Screenshot degli studenti che dialogano durante il corso di tecniche della scultura, 20 aprile 2020

Osservando le reazioni degli studenti e confrontandoci, mi accorgo che risulta urgente ricreare proprio il senso di comunità. In accademia la comunità si definiva naturalmente nei laboratori attraverso la generazione di forme e trasformando materiali in linguaggi. Il gruppo si identificava nel fare intelligente della mano. Gli studenti lavoravano gomito a gomito, guardandosi l’un l’altro, attivando percorsi di autoformazione che si intrecciavano con quelli di formazione.
Oggi per ricostruire la comunità avendo a disposizione solo la limitatezza di queste immagini, elevate a interfaccia principale per la didattica, risulta evidente l’urgenza di attuare una “strategia” dell’attenzione e della cura verso il singolo. Bisogna tenersi aperti ad esiti inattesi e mettere in discussione quella richiesta uniformata che prima era giustificata da altre condizioni. Alla classe che, per prima, richiede di ricevere un’indicazione chiara sulla consegna, non è possibile dire dall’inizio e con precisione quale sia l’attesa. La richiesta non può più essere valida per tutti ma necessita di essere specificata singolarmente: va quindi pattuita assieme. La richiesta dovrà essere il frutto di una responsabilità condivisa tra docente e studente, dalla quale nessuno dovrà desiderare sottrarsi.
L’attenzione alle diversità che, per certi versi, era già in atto prima della quarantena nella didattica dell’arte, oggi richiede di essere potenziata. Questo potrebbe insegnarci a tener conto delle differenze che pongono le condizioni iniziali, che speriamo tornino a diminuire riappropriandoci degli spazi comuni, ma anche a scoprire che la distanza forzata, appena tollerabile in questa situazione, può forse portare ad una crescita delle diversità nelle risposte degli studenti. Differenze che non saranno dovute alla distanza fisica in sé, ma al conseguente innalzamento della specificità della richiesta.

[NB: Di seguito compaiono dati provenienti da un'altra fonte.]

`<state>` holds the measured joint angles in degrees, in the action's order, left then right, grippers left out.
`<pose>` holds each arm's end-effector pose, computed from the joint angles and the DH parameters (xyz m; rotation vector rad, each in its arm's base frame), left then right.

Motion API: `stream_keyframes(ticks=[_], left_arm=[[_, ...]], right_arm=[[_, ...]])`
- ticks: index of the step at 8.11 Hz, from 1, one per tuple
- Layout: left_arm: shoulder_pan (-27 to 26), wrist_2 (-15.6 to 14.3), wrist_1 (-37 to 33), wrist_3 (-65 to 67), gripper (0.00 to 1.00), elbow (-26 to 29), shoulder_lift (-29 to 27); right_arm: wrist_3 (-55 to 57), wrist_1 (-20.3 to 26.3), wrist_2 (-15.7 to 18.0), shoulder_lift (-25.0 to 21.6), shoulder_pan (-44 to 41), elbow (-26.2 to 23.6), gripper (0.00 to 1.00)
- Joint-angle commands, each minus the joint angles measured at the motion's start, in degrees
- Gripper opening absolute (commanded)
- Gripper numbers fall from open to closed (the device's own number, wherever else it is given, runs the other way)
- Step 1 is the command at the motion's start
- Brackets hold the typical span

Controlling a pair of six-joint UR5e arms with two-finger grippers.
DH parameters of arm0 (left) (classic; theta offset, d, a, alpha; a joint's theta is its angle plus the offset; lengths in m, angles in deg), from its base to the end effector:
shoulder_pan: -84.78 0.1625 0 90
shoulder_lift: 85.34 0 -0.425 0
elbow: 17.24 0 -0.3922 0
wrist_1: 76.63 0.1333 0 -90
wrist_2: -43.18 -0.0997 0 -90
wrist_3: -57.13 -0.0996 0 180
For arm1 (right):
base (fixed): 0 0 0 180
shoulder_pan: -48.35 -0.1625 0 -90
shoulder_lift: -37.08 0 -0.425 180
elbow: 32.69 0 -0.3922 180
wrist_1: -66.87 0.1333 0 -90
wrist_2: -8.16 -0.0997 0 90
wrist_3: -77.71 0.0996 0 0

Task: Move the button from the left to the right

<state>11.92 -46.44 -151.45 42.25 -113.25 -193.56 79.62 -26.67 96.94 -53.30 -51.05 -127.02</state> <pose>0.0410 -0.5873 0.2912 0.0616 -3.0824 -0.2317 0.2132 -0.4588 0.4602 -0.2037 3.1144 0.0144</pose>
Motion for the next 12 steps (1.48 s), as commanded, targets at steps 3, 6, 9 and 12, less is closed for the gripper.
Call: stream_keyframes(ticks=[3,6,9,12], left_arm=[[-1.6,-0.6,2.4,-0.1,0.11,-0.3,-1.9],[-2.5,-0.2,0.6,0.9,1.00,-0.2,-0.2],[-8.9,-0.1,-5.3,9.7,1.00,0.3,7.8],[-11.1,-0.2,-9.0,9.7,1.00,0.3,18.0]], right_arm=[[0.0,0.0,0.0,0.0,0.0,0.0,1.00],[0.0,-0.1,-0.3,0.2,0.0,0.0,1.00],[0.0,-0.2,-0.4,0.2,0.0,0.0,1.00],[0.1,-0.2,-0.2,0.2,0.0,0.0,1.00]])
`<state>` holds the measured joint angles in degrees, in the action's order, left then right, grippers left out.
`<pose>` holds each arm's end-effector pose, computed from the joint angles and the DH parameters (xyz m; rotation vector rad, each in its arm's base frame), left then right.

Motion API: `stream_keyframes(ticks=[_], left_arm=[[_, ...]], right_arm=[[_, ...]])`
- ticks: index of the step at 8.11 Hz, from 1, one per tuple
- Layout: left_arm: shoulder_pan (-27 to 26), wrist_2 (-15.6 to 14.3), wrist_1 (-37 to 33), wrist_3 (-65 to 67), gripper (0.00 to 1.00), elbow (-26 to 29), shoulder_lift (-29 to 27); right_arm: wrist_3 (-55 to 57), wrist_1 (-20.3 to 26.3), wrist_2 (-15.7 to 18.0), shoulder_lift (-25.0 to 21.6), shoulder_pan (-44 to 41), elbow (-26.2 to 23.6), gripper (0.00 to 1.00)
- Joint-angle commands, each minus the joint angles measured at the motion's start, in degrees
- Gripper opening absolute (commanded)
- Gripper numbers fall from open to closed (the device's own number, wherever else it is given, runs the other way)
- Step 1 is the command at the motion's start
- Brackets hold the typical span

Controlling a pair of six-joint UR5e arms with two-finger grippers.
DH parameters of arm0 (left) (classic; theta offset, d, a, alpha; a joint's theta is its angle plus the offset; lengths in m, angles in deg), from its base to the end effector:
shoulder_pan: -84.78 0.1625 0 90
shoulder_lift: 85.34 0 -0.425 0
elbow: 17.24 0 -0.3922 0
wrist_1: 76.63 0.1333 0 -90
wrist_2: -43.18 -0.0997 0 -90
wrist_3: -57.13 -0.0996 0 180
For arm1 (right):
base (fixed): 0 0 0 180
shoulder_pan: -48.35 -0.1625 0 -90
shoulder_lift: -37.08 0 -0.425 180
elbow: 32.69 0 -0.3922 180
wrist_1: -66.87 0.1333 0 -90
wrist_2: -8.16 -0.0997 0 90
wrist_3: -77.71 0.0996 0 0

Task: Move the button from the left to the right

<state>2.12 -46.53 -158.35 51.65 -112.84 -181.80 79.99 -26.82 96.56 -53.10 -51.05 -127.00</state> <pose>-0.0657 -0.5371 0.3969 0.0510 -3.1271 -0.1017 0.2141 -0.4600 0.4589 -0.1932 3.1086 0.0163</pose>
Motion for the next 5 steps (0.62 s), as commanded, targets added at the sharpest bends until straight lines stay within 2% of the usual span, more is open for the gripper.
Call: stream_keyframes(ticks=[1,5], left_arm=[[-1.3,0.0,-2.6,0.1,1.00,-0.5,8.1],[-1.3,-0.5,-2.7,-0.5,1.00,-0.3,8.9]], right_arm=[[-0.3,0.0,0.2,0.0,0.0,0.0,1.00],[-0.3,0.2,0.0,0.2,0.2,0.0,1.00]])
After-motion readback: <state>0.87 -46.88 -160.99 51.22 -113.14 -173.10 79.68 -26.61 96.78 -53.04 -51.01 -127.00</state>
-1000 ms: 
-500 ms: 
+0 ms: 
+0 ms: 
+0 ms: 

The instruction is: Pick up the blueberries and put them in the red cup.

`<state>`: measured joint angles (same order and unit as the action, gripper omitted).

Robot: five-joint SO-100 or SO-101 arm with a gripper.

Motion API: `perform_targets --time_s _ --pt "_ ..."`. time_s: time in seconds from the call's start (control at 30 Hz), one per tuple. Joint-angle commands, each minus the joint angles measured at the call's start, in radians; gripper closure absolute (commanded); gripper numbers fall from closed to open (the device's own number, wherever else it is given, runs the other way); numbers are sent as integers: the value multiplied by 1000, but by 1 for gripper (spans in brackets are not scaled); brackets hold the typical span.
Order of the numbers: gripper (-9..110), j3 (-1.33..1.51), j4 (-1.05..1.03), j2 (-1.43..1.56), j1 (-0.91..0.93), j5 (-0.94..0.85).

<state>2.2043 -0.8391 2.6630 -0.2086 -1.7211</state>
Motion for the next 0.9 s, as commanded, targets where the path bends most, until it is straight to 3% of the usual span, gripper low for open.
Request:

Più specificità nella richiesta indurrà a maggior specificità nella risposta, conducendo, nei nostri laboratori domestici, alla crescita di una vera molteplicità dei linguaggi che, a volte, gli spazi delle nostre istituzioni tendono a farci uniformare.
Che dalla didattica dell’arte abbia inizio una vera comunità di Babele dove però le differenze si parlano!

Screenshot degli studenti che dialogano durante il corso di tecniche della scultura, 20 aprile 2020

Alberto Gianfreda nasce a Desio (MB) nel 1981.
Nel 2003 si diploma in scultura all’Accademia di Belle Arti di Brera, dove si specializza nel 2005 in Arti e Antropologia del Sacro. Dal 2005 collabora con l’Accademia di Belle arti di Brera di Milano presso la quale è attualmente docente di Tecniche per la scultura. Per la stessa istituzione ha ideato e coordinato il progetto MI VIDA experiment indagando i temi della didattica e dello spazio. Nel 2014 fonda assieme ad un gruppo di altri artisti e la curatrice Ilaria Bignotti il movimento Resilienza italiana.
Gianfreda dedica studio e ricerca al linguaggio della scultura, indagando le connessioni tra i temi della resilienza e dell’identità. Cerca nella capacità di adattamento della materia, attraverso sistemi di assemblaggio mobili, irripetibili variazioni formali che rendono la scultura unica in uno specifico momento.